[INFORMATION SUPPLIED Boundary: Start]

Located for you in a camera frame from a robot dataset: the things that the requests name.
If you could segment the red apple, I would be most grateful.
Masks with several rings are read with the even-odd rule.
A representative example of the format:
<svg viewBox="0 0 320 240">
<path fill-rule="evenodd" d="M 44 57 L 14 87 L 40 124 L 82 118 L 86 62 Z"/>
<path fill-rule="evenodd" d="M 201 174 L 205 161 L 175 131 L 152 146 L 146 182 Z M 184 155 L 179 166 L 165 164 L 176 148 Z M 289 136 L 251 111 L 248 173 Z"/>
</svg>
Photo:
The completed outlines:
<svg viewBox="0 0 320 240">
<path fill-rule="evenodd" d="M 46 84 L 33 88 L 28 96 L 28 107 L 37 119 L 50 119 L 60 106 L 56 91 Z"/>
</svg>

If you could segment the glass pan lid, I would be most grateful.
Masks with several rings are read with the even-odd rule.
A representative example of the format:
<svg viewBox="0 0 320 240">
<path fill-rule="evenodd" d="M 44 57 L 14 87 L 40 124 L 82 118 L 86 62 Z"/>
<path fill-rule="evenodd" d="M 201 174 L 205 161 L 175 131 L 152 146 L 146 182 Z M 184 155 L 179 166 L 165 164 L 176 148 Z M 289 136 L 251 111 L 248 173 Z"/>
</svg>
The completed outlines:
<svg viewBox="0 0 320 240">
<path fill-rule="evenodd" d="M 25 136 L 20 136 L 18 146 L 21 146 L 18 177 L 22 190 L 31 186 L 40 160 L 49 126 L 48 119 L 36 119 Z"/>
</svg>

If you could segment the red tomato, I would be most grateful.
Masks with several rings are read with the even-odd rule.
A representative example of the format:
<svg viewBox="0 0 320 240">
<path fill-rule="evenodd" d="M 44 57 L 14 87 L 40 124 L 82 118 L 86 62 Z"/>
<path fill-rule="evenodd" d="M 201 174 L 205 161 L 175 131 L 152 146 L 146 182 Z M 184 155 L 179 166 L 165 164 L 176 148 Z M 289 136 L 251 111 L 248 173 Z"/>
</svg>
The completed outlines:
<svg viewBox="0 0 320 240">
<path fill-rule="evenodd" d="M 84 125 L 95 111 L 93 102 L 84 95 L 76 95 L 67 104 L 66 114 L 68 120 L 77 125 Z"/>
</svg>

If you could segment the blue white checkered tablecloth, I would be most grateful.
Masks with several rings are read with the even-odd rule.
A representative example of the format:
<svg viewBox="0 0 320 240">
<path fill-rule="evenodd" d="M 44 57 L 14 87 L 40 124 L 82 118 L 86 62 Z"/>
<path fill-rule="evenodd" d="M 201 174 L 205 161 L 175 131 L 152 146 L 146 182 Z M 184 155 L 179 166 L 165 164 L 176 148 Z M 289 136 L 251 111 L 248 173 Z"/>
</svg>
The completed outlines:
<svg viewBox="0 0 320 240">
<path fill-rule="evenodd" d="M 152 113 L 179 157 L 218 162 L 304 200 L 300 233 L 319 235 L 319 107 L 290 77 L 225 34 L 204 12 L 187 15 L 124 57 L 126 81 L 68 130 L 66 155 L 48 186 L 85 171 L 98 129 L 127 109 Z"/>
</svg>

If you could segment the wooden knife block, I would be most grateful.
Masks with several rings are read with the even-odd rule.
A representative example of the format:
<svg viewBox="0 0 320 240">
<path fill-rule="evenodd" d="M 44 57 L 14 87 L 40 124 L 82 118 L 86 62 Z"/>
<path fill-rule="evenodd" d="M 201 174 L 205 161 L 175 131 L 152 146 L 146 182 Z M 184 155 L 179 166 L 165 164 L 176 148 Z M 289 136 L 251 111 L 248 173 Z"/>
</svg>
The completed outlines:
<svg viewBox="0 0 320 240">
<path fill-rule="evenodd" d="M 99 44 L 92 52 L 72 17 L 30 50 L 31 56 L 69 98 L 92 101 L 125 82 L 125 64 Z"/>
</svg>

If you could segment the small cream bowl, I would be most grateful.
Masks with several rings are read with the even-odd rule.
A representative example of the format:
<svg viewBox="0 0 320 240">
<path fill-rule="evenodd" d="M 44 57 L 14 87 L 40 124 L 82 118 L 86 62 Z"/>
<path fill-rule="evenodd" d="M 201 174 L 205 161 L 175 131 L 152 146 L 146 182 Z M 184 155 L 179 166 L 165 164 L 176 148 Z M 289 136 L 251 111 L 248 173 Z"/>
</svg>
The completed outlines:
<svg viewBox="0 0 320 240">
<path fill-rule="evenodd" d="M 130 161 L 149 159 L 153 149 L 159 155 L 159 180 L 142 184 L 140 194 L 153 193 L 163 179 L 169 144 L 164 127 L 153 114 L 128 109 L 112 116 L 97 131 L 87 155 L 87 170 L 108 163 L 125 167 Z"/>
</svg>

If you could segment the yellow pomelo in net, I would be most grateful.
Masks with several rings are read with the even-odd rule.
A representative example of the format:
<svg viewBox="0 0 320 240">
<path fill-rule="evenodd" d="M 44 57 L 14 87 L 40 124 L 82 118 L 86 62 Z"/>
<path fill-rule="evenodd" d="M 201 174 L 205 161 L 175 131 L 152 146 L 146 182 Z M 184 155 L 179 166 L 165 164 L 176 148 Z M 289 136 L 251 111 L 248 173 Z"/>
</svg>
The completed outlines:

[INFORMATION SUPPLIED Boundary: End]

__TASK TO COMPLETE__.
Lines holding "could": copy each one from the records above.

__EXERCISE RESULT__.
If you could segment the red apple, I would be most grateful.
If you could segment the glass pan lid, I would be most grateful.
If you could segment the red tomato, I would be most grateful.
If you could segment the blue white checkered tablecloth, I would be most grateful.
If you could segment the wooden knife block, I would be most grateful.
If you could segment the small cream bowl, I would be most grateful.
If you could segment the yellow pomelo in net, I would be most grateful.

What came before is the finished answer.